▶ _TASK BRIEF_: Every line below between the line holding "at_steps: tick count" and the line holding "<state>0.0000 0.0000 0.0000", inclusive, should be repeated exactly, and all other lines omitted.

Entries taken from a collection

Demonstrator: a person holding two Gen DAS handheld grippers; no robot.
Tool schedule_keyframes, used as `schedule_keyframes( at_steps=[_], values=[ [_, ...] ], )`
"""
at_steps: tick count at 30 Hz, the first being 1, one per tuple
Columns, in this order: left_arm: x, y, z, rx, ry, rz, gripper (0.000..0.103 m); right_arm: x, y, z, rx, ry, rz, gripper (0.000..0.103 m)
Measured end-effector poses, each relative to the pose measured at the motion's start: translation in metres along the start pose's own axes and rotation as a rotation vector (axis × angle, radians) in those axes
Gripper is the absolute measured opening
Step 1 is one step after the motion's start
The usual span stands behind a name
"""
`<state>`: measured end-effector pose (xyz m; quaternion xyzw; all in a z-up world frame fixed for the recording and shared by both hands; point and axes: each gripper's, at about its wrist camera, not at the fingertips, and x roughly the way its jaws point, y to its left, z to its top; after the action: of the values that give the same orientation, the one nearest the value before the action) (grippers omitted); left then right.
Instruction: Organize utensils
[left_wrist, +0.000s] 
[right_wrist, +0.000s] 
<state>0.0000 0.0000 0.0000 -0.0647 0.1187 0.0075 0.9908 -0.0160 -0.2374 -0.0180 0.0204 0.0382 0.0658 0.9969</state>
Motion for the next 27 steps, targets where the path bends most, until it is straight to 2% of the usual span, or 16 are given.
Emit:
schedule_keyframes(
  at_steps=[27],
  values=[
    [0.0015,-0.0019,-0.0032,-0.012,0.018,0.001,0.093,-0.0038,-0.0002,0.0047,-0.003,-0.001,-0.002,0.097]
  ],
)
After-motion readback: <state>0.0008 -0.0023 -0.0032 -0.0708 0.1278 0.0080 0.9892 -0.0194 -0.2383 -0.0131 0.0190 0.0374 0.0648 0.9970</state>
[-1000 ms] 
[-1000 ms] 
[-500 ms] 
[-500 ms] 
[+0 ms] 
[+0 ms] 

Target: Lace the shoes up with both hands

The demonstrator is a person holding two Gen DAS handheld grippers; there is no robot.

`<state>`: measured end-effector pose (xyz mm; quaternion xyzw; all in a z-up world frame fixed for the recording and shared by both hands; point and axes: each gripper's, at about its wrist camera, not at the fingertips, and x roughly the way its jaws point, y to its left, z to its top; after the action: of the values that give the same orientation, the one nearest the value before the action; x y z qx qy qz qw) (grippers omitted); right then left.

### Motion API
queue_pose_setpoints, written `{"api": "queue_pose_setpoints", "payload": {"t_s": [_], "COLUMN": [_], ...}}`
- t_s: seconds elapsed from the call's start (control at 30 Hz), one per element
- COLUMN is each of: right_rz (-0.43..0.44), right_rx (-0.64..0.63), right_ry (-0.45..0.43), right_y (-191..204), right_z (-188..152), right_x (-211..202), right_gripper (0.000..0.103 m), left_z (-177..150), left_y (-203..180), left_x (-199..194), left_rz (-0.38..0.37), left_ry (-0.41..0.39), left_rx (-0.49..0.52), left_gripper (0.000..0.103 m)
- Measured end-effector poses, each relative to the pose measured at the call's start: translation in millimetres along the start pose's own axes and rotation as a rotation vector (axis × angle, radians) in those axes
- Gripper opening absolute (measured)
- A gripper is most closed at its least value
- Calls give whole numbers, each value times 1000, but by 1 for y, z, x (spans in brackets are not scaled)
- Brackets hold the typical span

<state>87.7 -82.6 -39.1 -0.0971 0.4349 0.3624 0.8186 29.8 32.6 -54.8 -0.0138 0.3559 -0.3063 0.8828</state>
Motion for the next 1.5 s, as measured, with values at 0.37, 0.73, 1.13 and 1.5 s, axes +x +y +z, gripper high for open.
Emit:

▶ _REPLY_:
at_steps: tick count at 30 Hz, the first being 1, one per tuple
Columns, in this order: left_arm: x, y, z, rx, ry, rz, gripper (0.000..0.103 m); right_arm: x, y, z, rx, ry, rz, gripper (0.000..0.103 m)
Measured end-effector poses, each relative to the pose measured at the motion's start: translation in metres along the start pose's own axes and rotation as a rotation vector (axis × angle, radians) in those axes
Gripper is the absolute measured opening
Step 1 is one step after the motion's start
The usual span stands behind a name
"""
`<state>`: measured end-effector pose (xyz m; quaternion xyzw; all in a z-up world frame fixed for the recording and shared by both hands; point and axes: each gripper's, at about its wrist camera, not at the fingertips, and x roughly the way its jaws point, y to its left, z to its top; after the action: of the values that give the same orientation, the one nearest the value before the action) (grippers omitted); left then right.
Instruction: Organize utensils
[left_wrist, +0.000s] 
[right_wrist, +0.000s] 
<state>0.0000 0.0000 0.0000 -0.0647 0.1187 0.0075 0.9908 -0.0160 -0.2374 -0.0180 0.0204 0.0382 0.0658 0.9969</state>

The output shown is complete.